Bookmark and Share

Notice: On April 23, 2014, Statalist moved from an email list to a forum, based at

[Date Prev][Date Next][Thread Prev][Thread Next][Date Index][Thread Index]

RE: st: How does Stata calculate percentiles?

From   Nick Cox <>
To   "''" <>
Subject   RE: st: How does Stata calculate percentiles?
Date   Sun, 24 Oct 2010 17:42:23 +0100

Phil gave a good answer.

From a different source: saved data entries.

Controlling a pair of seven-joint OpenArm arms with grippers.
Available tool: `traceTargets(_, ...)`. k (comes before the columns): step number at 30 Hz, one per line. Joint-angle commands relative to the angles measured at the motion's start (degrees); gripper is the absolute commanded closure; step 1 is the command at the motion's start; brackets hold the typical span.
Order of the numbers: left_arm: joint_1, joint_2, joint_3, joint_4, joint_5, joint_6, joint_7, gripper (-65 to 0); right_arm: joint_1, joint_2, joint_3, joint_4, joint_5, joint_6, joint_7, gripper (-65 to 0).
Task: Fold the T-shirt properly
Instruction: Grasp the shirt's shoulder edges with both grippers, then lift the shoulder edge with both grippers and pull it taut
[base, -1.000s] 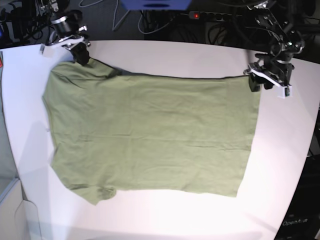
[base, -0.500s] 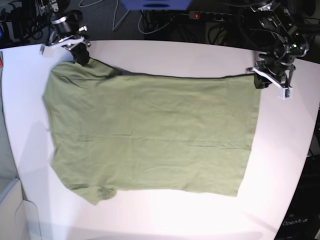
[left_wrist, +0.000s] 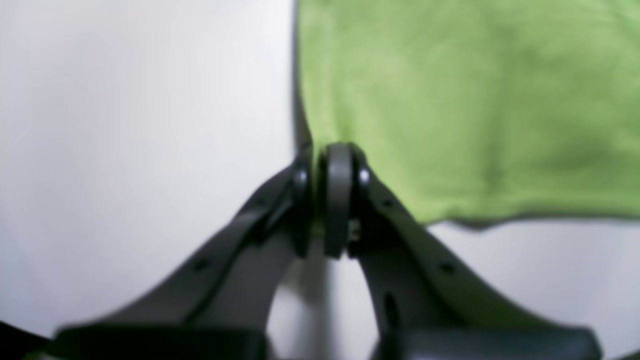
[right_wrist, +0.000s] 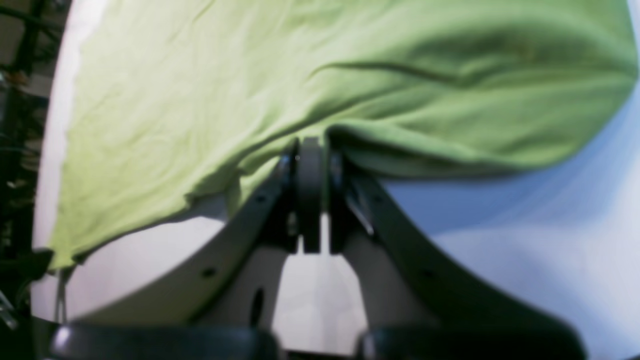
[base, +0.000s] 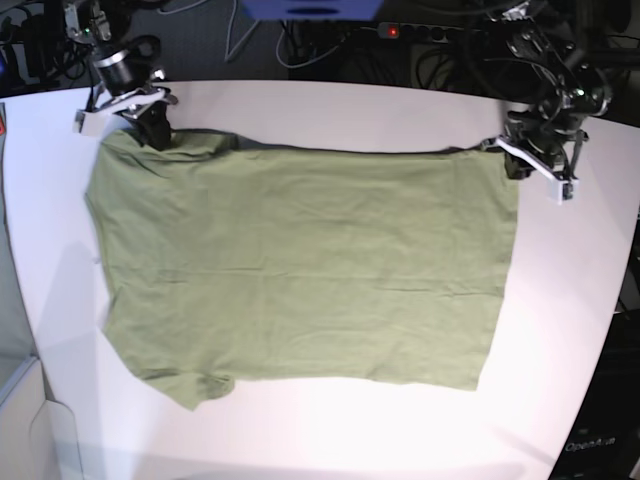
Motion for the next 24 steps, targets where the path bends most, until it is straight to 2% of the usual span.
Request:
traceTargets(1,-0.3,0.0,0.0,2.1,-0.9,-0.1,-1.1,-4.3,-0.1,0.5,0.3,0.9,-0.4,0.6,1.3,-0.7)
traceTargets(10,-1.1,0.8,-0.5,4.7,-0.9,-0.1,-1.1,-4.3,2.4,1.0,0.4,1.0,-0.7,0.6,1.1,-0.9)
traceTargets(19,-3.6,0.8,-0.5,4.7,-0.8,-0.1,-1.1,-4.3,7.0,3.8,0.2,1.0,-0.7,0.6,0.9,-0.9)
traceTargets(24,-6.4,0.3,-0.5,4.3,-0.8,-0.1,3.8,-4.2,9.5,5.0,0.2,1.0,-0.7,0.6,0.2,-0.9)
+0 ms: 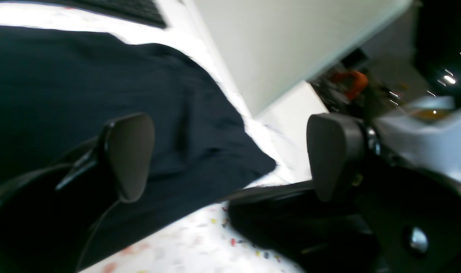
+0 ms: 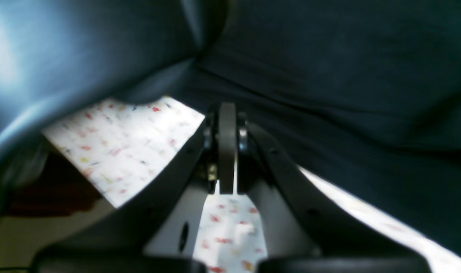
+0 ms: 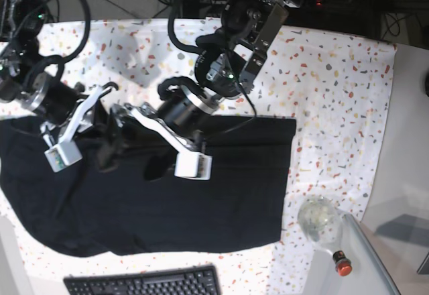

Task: Layout the t-shirt on the table in an organized manner, then fold the t-shirt properly

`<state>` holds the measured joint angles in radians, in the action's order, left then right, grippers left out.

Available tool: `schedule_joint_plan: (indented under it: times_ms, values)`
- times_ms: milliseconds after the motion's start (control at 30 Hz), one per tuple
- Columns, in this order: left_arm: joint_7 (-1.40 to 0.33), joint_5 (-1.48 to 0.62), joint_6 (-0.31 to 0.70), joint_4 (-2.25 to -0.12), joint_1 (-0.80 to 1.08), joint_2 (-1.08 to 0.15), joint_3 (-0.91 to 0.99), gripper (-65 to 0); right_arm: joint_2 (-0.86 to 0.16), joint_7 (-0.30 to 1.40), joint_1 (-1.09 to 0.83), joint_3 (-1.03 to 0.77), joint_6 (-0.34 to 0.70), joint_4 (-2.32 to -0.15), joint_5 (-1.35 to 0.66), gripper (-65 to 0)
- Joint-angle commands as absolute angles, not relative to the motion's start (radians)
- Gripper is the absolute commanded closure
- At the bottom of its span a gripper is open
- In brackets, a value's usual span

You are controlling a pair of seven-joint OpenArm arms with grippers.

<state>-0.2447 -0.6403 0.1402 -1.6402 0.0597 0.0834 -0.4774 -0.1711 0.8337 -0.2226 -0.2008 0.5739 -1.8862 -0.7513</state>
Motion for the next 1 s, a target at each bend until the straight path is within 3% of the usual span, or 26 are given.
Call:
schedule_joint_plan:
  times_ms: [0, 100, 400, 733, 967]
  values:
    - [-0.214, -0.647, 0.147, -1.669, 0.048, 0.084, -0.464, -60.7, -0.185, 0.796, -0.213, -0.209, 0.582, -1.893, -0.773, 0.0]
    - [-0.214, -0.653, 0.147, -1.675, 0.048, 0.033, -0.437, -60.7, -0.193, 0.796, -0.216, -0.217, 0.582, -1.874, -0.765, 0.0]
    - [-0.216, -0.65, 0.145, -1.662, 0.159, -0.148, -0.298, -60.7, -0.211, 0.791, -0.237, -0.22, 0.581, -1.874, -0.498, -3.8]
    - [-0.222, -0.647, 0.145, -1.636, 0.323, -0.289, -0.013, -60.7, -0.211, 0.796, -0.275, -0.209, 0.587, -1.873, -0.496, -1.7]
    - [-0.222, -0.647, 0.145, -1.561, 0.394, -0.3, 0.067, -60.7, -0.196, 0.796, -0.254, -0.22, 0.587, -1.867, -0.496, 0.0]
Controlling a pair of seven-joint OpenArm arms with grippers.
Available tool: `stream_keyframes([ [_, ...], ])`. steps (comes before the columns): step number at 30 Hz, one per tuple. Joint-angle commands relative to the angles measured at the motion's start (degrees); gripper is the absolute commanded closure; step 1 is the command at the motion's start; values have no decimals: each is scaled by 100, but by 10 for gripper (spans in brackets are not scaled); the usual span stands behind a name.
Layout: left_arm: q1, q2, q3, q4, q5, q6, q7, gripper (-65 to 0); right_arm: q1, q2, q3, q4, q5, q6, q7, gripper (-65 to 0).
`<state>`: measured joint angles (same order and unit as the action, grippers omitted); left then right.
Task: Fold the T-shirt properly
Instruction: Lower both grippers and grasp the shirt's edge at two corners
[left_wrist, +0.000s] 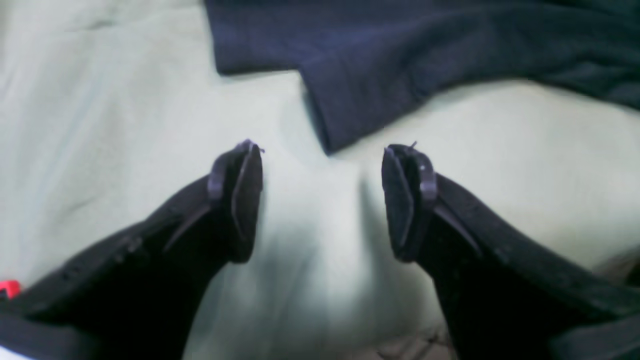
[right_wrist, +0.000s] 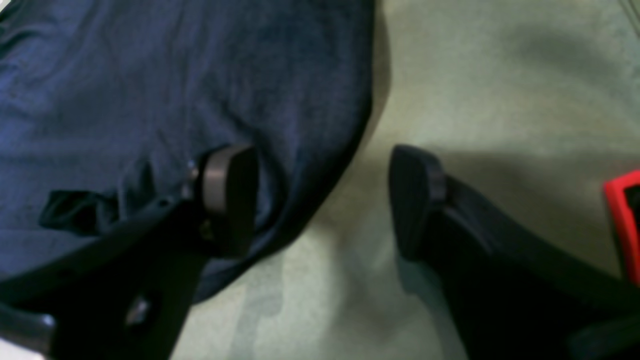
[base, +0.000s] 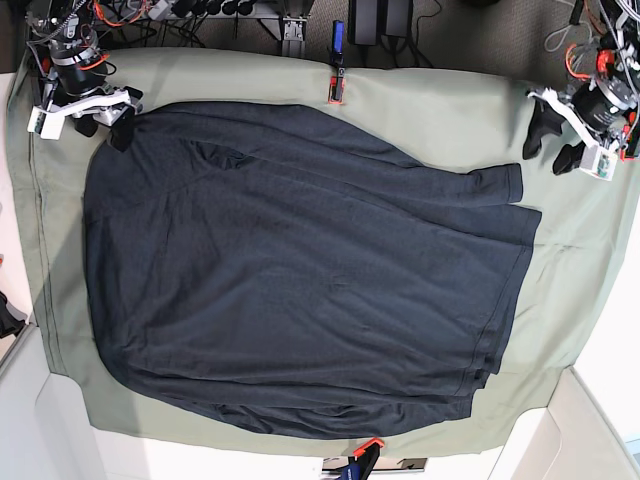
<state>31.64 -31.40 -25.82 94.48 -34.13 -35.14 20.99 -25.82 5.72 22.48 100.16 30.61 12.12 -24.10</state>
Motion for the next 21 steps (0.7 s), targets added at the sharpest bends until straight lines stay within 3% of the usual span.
stream_keyframes([
  [1, -144, -85, -37, -98, -144, -35, -101, -402, 11, 28, 26, 85, 22, 31, 114, -407],
  [5, -675, -85, 109, -728, -352, -197, -98, -402, 13, -22, 24, 85, 2, 28, 114, -407],
  [14, -1425, -81, 1038, -1379, -376, -197, -101, -401, 26, -208, 26, 85, -22, 31, 114, -407],
  [19, -1576, -35, 1307, -1521, -216, 306, -105, -399, 96, -400, 24, 85, -20, 31, 116, -405],
  [21, -1593, 2, 1307, -1521, -24, 302, -103, -341, 138, -417, 20, 85, -66, 28, 118, -403],
])
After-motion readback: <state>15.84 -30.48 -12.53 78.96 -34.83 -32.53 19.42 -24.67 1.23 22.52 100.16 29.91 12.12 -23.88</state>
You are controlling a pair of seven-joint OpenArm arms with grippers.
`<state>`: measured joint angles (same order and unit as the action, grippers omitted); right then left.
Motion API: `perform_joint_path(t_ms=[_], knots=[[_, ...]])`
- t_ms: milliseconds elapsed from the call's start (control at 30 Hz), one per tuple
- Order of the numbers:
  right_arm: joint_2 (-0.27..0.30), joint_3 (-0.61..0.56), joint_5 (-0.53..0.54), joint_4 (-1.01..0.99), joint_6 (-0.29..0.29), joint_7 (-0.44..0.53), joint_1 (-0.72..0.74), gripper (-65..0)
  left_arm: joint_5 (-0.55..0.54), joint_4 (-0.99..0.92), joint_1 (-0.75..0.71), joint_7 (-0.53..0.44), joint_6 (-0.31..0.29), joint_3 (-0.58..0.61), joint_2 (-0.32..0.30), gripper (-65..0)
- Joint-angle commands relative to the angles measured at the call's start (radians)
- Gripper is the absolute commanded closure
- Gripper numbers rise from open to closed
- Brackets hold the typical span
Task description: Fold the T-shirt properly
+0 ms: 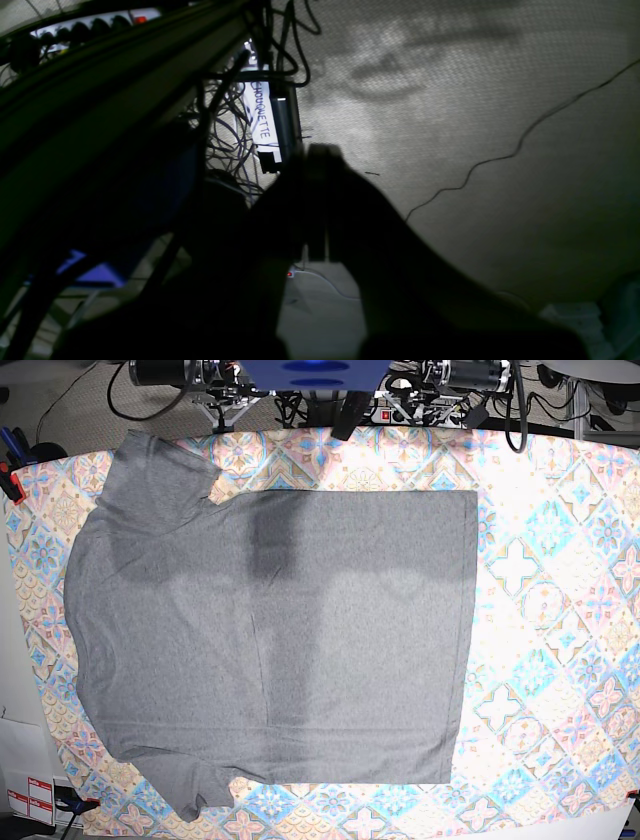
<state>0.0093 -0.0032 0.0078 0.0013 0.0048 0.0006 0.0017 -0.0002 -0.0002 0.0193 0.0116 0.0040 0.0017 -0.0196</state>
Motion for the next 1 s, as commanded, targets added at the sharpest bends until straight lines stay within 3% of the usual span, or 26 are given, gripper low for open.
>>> perform_joint_path(t_ms=[0, 967], knots=[[0.005, -0.002, -0.001, -0.001, -0.001, 0.0, -0.009, -0.2, 0.006, 0.0, 0.003, -0.005, 0.001, 0.002, -0.01, 0.0], [0.06, 0.004, 0.001, -0.001, -0.001, 0.006, -0.082, -0.2, 0.004, 0.002, -0.069, -0.008, 0.001, 0.002, -0.07, 0.0]])
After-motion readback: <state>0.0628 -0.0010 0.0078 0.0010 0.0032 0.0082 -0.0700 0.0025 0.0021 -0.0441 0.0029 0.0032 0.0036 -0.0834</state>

However, once you have the -centile- result in memory, 

local cutpoint=r(c_1)
recode price (min/`cutpoint'=0) (`cutpoint'/max=1), gen(pricecat)

can be replaced by one line 

gen pricecat = (price >= r(c_1)) if !missing(price)

which yields 0, 1 and numeric missing as appropriate.

On the other hand, why do you want to throw away information like this? 


Phil Clayton

One way to do it would be to obtain the centile using the -centile- command, then -recode- the variable to create the indicator variable.

sysuse auto
centile price, centile(33)
local cutpoint=r(c_1)
recode price (min/`cutpoint'=0) (`cutpoint'/max=1), gen(pricecat)

If you wanted the indicator variable to be 1 if the variable is >= the cutpoint (as opposed to >), swap the two recoding rules (once one rule is matched, the subsequent rules are ignored).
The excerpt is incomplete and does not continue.